(Provided records)

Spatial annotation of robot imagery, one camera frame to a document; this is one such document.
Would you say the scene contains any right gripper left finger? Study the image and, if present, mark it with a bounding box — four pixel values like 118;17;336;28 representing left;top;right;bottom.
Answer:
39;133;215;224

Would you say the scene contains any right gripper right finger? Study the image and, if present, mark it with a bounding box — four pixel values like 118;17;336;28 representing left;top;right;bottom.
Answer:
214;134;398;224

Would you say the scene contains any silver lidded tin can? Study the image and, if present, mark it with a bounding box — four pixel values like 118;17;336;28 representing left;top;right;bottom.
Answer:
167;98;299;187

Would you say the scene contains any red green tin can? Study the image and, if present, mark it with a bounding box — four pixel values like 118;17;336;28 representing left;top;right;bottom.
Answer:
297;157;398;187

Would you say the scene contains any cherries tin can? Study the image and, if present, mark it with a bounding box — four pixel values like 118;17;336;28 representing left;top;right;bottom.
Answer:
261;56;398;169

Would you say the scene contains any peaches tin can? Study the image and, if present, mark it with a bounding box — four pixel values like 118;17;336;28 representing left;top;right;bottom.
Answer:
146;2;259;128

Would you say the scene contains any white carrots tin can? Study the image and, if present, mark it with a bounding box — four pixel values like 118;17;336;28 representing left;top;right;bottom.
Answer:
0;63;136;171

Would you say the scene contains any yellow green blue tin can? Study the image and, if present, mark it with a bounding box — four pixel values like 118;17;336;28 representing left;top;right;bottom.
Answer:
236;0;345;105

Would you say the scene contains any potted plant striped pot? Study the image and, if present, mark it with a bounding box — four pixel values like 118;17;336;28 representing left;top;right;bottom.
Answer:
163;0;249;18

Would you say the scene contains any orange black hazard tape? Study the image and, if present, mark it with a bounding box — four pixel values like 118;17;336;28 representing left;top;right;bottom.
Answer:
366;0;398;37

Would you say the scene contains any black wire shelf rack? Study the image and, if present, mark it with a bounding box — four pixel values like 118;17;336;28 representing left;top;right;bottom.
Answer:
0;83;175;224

(End Provided records)

• **Activity**:
Repeat the data. Keep every word the same.

• **Exercise result**:
Spatial annotation of robot imagery, one camera frame to a document; this is one such document.
Would you say the scene contains any right gripper left finger? Study the image and, if present, mark it with a bounding box — four pixel values like 118;17;336;28 representing left;top;right;bottom.
Answer:
39;133;215;224

Would you say the scene contains any right gripper right finger? Study the image and, if present, mark it with a bounding box — four pixel values like 118;17;336;28 representing left;top;right;bottom.
Answer:
214;134;398;224

Would you say the scene contains any silver lidded tin can? Study the image and, if present, mark it with a bounding box — four pixel values like 118;17;336;28 representing left;top;right;bottom.
Answer:
167;98;299;187

Would you say the scene contains any red green tin can? Study the image and, if present, mark it with a bounding box — four pixel values like 118;17;336;28 representing left;top;right;bottom.
Answer:
297;157;398;187

Would you say the scene contains any cherries tin can? Study the image and, if present, mark it with a bounding box — four pixel values like 118;17;336;28 representing left;top;right;bottom.
Answer:
261;56;398;169

Would you say the scene contains any peaches tin can? Study the image and, if present, mark it with a bounding box — four pixel values like 118;17;336;28 representing left;top;right;bottom.
Answer:
146;2;259;128

Would you say the scene contains any white carrots tin can? Study the image and, if present, mark it with a bounding box — four pixel values like 118;17;336;28 representing left;top;right;bottom.
Answer:
0;63;136;171

Would you say the scene contains any yellow green blue tin can? Study the image and, if present, mark it with a bounding box — four pixel values like 118;17;336;28 representing left;top;right;bottom.
Answer:
236;0;345;105

Would you say the scene contains any potted plant striped pot? Study the image and, if present, mark it with a bounding box — four pixel values like 118;17;336;28 representing left;top;right;bottom.
Answer:
163;0;249;18

Would you say the scene contains any orange black hazard tape? Study the image and, if present, mark it with a bounding box — four pixel values like 118;17;336;28 representing left;top;right;bottom.
Answer:
366;0;398;37

Would you say the scene contains any black wire shelf rack? Study the image and, if present, mark it with a bounding box — four pixel values like 118;17;336;28 representing left;top;right;bottom.
Answer:
0;83;175;224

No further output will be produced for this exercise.